[Input data Boundary: Start]

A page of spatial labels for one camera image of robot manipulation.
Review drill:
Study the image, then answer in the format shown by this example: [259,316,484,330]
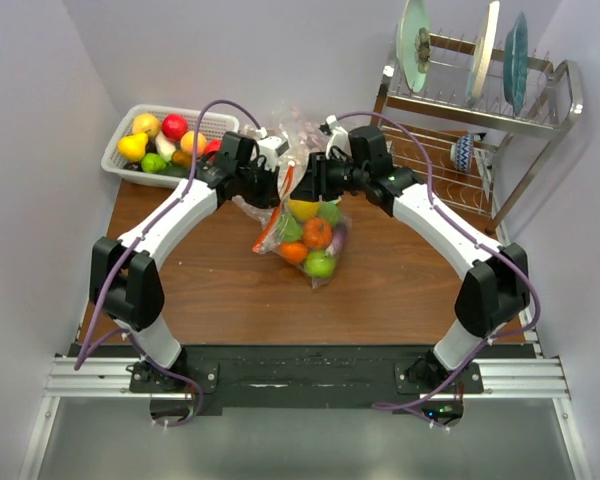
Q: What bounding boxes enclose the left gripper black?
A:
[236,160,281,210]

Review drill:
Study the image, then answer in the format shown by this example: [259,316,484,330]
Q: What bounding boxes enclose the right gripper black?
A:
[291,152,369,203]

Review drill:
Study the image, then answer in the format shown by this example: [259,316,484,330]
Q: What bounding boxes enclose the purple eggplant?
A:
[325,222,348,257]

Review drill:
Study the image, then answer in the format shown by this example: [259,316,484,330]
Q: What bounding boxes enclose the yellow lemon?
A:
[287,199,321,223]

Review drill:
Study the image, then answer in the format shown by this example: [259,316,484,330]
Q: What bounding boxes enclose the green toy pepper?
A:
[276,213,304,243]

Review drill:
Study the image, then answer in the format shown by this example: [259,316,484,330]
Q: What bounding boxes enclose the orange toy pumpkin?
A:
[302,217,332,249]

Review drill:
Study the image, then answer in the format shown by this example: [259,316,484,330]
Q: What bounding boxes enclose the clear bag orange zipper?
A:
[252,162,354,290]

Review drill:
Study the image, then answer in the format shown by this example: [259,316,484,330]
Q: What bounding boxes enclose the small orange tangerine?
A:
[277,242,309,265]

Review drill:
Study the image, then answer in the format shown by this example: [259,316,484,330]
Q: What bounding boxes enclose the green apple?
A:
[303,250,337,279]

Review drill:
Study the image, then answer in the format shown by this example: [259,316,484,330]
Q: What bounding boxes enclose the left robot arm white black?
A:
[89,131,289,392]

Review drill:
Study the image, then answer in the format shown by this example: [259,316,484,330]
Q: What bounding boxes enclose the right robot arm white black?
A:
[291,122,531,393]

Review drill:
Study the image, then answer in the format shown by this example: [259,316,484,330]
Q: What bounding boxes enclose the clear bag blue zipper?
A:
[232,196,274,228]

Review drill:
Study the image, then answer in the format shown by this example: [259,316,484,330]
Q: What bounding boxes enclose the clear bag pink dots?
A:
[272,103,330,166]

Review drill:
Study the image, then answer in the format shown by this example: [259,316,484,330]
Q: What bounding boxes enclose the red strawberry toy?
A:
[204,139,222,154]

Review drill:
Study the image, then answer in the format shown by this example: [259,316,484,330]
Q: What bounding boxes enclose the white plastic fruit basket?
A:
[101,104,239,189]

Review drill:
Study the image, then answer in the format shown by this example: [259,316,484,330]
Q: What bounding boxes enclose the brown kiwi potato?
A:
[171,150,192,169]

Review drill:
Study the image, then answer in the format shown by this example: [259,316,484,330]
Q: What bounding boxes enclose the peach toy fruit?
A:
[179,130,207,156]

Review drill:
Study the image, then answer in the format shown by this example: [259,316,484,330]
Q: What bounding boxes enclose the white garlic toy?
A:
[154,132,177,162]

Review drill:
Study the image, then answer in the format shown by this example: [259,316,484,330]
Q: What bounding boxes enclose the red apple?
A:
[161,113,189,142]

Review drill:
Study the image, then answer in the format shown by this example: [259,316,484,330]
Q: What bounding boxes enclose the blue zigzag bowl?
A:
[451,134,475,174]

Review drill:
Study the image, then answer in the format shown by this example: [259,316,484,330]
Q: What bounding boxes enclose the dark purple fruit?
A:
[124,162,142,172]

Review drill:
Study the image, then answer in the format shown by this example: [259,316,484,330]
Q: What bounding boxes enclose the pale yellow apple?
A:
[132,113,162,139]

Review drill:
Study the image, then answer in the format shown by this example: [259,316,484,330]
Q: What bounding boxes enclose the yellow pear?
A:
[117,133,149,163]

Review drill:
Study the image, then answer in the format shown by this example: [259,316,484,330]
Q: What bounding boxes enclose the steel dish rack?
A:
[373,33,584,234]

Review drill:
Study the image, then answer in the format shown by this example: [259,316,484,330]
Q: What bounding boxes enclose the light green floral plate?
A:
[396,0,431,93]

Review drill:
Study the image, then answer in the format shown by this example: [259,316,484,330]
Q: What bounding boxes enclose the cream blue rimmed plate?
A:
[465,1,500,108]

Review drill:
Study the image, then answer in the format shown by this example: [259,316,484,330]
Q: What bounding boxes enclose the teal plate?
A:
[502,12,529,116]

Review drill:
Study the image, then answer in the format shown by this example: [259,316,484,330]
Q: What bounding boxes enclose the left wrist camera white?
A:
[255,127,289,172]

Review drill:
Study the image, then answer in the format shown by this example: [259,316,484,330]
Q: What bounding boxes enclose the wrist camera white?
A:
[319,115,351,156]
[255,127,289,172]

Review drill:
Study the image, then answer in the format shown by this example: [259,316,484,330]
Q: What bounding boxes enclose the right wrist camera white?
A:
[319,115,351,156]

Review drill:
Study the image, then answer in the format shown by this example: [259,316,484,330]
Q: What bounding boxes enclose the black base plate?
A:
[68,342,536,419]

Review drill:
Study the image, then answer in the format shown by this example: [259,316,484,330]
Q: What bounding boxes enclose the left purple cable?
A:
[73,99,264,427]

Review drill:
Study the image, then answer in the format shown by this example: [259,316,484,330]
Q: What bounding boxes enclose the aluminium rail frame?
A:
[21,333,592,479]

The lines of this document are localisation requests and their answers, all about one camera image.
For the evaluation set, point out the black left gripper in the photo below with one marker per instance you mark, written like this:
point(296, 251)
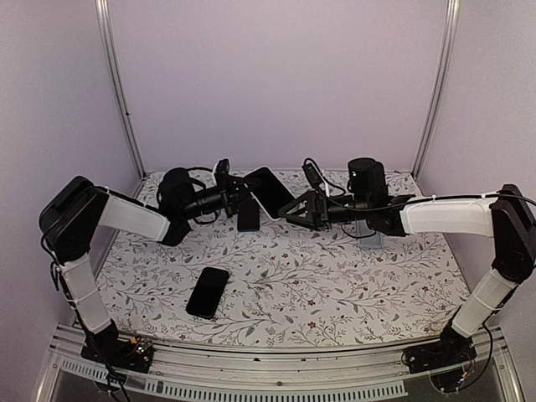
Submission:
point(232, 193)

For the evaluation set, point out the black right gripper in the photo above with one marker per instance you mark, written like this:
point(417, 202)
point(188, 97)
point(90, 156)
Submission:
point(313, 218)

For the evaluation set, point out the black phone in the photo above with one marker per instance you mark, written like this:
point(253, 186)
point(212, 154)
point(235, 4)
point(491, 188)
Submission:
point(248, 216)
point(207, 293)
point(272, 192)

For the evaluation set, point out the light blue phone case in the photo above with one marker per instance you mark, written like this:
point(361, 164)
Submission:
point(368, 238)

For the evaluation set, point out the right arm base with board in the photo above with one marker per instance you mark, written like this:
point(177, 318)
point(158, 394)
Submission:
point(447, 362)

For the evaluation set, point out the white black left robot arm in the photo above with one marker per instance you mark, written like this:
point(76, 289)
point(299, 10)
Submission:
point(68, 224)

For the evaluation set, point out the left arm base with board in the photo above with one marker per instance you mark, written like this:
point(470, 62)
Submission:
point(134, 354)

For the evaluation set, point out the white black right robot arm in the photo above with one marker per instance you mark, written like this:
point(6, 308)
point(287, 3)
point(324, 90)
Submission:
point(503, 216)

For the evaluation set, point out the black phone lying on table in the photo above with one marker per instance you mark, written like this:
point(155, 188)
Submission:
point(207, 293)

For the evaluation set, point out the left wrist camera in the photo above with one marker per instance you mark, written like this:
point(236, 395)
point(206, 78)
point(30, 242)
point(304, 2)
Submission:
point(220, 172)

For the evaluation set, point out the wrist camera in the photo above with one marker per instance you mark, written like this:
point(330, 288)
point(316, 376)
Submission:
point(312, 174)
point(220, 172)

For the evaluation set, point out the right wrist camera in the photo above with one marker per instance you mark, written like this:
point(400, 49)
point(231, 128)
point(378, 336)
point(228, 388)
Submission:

[Input data Boundary: End]
[Input data Boundary: Start]

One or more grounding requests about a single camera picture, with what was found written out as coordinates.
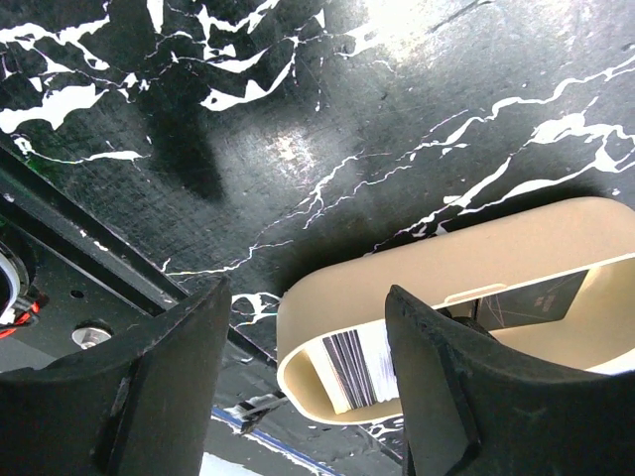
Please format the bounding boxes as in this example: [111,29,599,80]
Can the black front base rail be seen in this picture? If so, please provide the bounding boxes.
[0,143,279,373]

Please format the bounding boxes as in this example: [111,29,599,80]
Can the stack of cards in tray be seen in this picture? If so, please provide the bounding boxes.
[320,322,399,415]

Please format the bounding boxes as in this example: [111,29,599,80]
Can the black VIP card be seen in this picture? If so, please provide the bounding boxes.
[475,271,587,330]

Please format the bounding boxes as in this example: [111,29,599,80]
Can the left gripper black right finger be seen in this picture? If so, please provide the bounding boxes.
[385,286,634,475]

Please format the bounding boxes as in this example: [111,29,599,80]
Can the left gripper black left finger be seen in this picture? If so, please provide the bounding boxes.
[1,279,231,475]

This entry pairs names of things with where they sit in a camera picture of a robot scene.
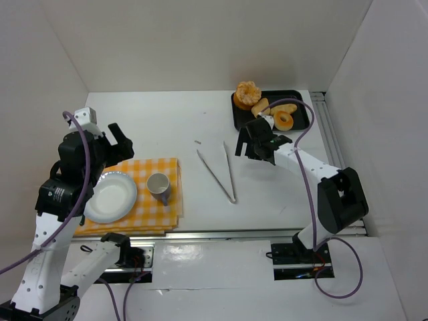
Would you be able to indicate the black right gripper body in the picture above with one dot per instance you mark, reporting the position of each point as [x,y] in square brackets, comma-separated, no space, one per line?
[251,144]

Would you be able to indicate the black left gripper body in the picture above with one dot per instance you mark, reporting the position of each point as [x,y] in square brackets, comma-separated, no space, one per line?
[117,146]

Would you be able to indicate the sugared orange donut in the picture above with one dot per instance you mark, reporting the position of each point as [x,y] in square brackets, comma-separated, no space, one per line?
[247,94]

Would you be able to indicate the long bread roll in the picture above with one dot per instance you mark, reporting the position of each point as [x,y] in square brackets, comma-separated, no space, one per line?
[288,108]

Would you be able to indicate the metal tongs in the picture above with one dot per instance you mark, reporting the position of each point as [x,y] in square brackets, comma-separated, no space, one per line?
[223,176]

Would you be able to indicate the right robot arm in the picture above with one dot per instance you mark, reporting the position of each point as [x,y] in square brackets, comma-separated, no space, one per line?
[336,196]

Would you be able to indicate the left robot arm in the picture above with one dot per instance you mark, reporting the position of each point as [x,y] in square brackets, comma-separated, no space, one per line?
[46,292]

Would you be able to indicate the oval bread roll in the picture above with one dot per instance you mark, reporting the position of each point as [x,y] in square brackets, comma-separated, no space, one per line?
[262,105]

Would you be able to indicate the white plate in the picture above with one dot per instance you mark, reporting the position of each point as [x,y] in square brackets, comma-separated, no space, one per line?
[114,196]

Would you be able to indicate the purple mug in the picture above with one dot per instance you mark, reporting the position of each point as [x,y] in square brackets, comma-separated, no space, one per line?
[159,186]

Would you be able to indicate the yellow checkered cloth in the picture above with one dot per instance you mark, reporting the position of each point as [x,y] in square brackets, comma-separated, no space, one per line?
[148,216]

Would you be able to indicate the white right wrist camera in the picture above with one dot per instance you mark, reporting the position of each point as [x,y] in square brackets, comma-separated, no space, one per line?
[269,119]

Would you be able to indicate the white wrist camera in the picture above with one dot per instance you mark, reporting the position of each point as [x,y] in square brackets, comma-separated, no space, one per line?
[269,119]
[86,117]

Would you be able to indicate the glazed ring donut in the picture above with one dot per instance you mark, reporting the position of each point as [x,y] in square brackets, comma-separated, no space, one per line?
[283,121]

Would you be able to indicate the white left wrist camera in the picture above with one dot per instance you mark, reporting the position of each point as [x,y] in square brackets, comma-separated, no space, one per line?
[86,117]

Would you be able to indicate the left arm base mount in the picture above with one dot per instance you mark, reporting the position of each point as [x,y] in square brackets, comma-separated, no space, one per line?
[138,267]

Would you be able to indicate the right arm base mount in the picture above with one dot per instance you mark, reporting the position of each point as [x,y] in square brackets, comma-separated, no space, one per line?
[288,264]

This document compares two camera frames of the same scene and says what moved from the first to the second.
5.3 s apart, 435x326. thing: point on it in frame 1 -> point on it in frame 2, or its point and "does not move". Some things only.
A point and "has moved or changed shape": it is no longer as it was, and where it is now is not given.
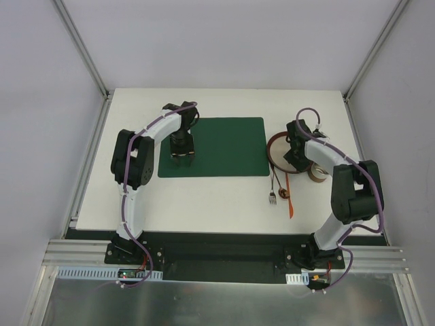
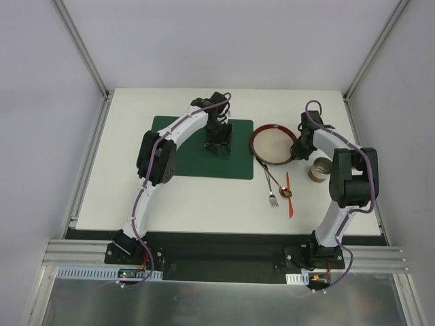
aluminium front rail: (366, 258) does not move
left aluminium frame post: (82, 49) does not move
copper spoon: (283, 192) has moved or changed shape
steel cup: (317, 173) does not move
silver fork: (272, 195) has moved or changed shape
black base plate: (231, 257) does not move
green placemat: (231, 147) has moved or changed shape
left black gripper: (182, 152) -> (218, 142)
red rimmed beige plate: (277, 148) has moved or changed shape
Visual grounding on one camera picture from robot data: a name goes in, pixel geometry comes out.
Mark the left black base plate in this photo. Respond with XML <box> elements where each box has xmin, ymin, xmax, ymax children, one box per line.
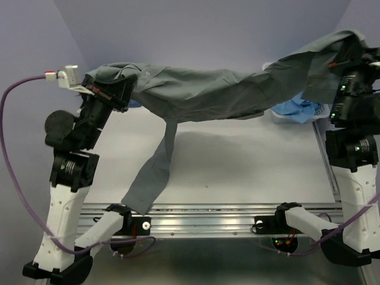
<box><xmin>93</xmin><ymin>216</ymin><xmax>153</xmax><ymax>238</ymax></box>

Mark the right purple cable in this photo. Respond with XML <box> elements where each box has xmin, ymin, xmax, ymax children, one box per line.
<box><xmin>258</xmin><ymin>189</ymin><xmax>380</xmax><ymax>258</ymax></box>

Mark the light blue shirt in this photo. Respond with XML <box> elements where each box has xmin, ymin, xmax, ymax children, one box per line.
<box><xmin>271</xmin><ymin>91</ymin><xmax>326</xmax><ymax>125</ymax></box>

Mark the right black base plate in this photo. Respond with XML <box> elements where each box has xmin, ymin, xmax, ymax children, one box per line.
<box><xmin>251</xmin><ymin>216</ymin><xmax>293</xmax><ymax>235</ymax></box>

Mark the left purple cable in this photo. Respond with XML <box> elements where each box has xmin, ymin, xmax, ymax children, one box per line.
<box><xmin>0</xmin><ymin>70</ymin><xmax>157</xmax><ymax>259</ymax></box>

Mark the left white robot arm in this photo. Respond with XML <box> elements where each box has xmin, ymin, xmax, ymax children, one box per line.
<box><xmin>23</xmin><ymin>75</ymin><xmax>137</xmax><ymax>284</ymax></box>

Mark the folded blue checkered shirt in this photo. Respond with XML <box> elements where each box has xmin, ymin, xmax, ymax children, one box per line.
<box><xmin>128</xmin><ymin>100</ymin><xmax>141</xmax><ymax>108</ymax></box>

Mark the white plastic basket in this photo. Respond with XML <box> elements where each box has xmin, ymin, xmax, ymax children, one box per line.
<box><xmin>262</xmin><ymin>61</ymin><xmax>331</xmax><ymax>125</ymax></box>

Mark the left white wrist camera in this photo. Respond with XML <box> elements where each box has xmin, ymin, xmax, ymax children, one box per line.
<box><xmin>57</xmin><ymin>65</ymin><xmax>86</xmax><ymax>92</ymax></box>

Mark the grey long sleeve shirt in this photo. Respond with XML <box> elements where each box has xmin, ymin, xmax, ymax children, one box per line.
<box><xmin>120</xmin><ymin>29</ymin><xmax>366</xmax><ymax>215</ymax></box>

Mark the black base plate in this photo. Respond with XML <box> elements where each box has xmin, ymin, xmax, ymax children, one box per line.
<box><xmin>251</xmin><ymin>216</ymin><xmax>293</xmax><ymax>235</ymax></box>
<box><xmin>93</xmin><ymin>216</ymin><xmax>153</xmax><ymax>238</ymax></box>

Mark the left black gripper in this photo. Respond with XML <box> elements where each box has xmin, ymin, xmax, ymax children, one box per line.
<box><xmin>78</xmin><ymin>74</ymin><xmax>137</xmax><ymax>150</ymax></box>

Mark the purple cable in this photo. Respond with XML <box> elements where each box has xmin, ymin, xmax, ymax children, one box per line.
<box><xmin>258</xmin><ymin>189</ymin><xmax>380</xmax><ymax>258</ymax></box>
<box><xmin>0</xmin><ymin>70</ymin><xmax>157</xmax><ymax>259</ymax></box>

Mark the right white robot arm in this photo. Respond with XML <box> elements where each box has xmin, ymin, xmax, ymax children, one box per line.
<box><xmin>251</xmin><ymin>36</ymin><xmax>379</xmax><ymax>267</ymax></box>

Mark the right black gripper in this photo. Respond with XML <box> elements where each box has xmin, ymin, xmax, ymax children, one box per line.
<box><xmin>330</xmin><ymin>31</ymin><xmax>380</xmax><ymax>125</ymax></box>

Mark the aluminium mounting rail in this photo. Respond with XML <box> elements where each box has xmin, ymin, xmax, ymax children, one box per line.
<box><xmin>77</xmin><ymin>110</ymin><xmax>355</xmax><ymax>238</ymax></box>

[Input data Boundary: End]

§ **Work order**:
Among the lines above, count those containing the word "cable" and write only the number.

§ **Response to this task**:
4